What you are asked to do: Reproduce the records below exactly, leaving their images out.

(Dataset records)
● ● ● ● ● ● ●

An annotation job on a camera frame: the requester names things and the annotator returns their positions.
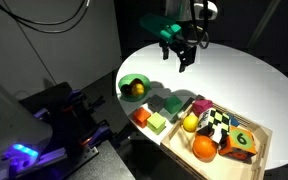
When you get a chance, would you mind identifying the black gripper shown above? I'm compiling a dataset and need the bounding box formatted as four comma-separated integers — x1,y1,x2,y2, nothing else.
158,33,198,74

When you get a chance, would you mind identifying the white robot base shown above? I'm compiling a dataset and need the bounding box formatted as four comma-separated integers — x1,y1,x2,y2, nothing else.
0,75,54,168

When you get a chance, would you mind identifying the magenta block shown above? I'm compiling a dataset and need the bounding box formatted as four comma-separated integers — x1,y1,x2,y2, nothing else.
191,99,214,118

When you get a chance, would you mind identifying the lime green block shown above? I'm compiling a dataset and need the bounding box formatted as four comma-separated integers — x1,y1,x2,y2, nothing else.
146,112,167,136

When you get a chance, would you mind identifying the orange block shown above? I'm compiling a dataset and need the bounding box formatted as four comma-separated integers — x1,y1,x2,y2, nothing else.
132,107,152,129

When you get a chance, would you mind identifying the blue block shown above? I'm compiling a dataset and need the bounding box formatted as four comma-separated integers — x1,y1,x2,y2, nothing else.
228,114,241,128

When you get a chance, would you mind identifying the wooden tray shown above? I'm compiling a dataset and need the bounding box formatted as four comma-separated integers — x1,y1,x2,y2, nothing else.
159,94,274,180

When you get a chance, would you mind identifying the yellow toy fruit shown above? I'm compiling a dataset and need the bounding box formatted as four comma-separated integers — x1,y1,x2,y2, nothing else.
131,83,146,98

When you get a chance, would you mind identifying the green plastic bowl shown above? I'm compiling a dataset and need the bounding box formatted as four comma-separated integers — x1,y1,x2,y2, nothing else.
117,73,152,103

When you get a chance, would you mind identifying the dark red toy fruit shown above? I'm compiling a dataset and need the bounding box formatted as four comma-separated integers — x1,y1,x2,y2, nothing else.
121,84,133,96

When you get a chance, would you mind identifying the yellow toy lemon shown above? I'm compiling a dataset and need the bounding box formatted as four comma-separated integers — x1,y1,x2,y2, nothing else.
182,114,200,133

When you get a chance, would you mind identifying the checkered cube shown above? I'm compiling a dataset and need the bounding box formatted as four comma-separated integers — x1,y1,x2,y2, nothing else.
196,107,233,145

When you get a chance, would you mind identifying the orange toy fruit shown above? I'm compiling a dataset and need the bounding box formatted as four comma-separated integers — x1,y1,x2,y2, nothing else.
192,134,218,161

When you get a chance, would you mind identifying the orange number six cube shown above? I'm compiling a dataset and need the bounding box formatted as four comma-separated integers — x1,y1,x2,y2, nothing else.
218,125,258,161

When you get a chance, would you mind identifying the purple clamp orange tip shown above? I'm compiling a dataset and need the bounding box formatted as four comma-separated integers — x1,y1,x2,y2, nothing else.
60,89,106,113

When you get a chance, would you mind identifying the blue black clamp equipment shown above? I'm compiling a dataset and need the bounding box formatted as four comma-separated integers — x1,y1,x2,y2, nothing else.
78,120,132,148

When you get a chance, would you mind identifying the black mounting plate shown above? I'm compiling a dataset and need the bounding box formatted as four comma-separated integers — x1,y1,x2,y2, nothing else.
67,139,136,180

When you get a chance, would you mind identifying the black perforated breadboard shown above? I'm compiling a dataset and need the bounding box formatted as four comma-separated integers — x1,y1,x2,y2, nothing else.
18,81,100,180

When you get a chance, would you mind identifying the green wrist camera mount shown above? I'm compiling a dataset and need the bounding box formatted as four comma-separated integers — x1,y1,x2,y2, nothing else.
138,13,184,44

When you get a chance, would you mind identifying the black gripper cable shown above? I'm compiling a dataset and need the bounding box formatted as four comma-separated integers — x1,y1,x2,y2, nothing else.
175,0,212,50

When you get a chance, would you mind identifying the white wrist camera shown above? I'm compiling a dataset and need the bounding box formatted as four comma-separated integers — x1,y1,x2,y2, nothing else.
198,0,219,20

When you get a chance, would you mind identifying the black wall cable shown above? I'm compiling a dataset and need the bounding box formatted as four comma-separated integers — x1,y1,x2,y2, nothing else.
0,0,92,34

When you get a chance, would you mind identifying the aluminium rail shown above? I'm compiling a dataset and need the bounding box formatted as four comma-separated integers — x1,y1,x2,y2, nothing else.
33,146,68,168

● ● ● ● ● ● ●

Answer to this task:
An annotation job on a camera frame: the requester names things and the annotator returns their positions.
When you get a chance, would you mind identifying the black gripper shown above? I'm compiling a dataset and need the bounding box formatted as four comma-separated integers — x1,y1,x2,y2, nothing else.
158,33,198,74

When you get a chance, would you mind identifying the white robot base shown above? I'm compiling a dataset and need the bounding box formatted as four comma-separated integers — x1,y1,x2,y2, nothing else.
0,75,54,168

When you get a chance, would you mind identifying the magenta block shown above? I'm compiling a dataset and need the bounding box formatted as four comma-separated integers — x1,y1,x2,y2, nothing else.
191,99,214,118

When you get a chance, would you mind identifying the lime green block shown above? I'm compiling a dataset and need the bounding box formatted as four comma-separated integers — x1,y1,x2,y2, nothing else.
146,112,167,136

When you get a chance, would you mind identifying the orange block shown above? I'm compiling a dataset and need the bounding box formatted as four comma-separated integers — x1,y1,x2,y2, nothing else.
132,107,152,129

When you get a chance, would you mind identifying the blue block shown above? I'm compiling a dataset and need the bounding box formatted as four comma-separated integers — x1,y1,x2,y2, nothing else.
228,114,241,128

When you get a chance, would you mind identifying the wooden tray shown above? I'm compiling a dataset and need the bounding box formatted as four comma-separated integers — x1,y1,x2,y2, nothing else.
159,94,274,180

When you get a chance, would you mind identifying the yellow toy fruit shown above? I'm compiling a dataset and need the bounding box formatted as four comma-separated integers — x1,y1,x2,y2, nothing else.
131,83,146,98

When you get a chance, would you mind identifying the green plastic bowl shown above? I'm compiling a dataset and need the bounding box formatted as four comma-separated integers — x1,y1,x2,y2, nothing else.
117,73,152,103

When you get a chance, would you mind identifying the dark red toy fruit shown above? I'm compiling a dataset and need the bounding box formatted as four comma-separated integers — x1,y1,x2,y2, nothing else.
121,84,133,96

When you get a chance, would you mind identifying the yellow toy lemon shown above? I'm compiling a dataset and need the bounding box formatted as four comma-separated integers — x1,y1,x2,y2, nothing else.
182,114,200,133

When you get a chance, would you mind identifying the checkered cube shown above? I'm compiling a dataset and need the bounding box formatted as four comma-separated integers — x1,y1,x2,y2, nothing else.
196,107,233,145

When you get a chance, would you mind identifying the orange toy fruit shown above? I'm compiling a dataset and need the bounding box formatted as four comma-separated integers — x1,y1,x2,y2, nothing else.
192,134,218,161

When you get a chance, would you mind identifying the orange number six cube shown above? I'm compiling a dataset and need the bounding box formatted as four comma-separated integers — x1,y1,x2,y2, nothing else.
218,125,258,161

When you get a chance, would you mind identifying the purple clamp orange tip shown above? I'm compiling a dataset and need the bounding box formatted as four comma-separated integers — x1,y1,x2,y2, nothing else.
60,89,106,113

When you get a chance, would you mind identifying the blue black clamp equipment shown above? I'm compiling a dataset and need the bounding box formatted as four comma-separated integers — x1,y1,x2,y2, nothing else.
78,120,132,148

When you get a chance, would you mind identifying the black mounting plate shown above? I'm compiling a dataset and need the bounding box formatted as four comma-separated integers — x1,y1,x2,y2, nothing else.
67,139,136,180

When you get a chance, would you mind identifying the black perforated breadboard shown above? I'm compiling a dataset and need the bounding box formatted as four comma-separated integers — x1,y1,x2,y2, nothing else.
18,81,100,180

When you get a chance, would you mind identifying the green wrist camera mount shown above? I'm compiling a dataset and need the bounding box formatted as four comma-separated integers — x1,y1,x2,y2, nothing else.
138,13,184,44

When you get a chance, would you mind identifying the black gripper cable shown above? I'm compiling a dataset and need the bounding box formatted as four comma-separated integers — x1,y1,x2,y2, nothing else.
175,0,212,50

When you get a chance, would you mind identifying the white wrist camera shown above? I'm compiling a dataset and need the bounding box formatted as four comma-separated integers — x1,y1,x2,y2, nothing else.
198,0,219,20

When you get a chance, would you mind identifying the black wall cable shown above? I'm compiling a dataset and need the bounding box formatted as four comma-separated integers — x1,y1,x2,y2, nothing else.
0,0,92,34

When you get a chance, would you mind identifying the aluminium rail shown above? I'm compiling a dataset and need the bounding box formatted as four comma-separated integers — x1,y1,x2,y2, nothing else.
33,146,68,168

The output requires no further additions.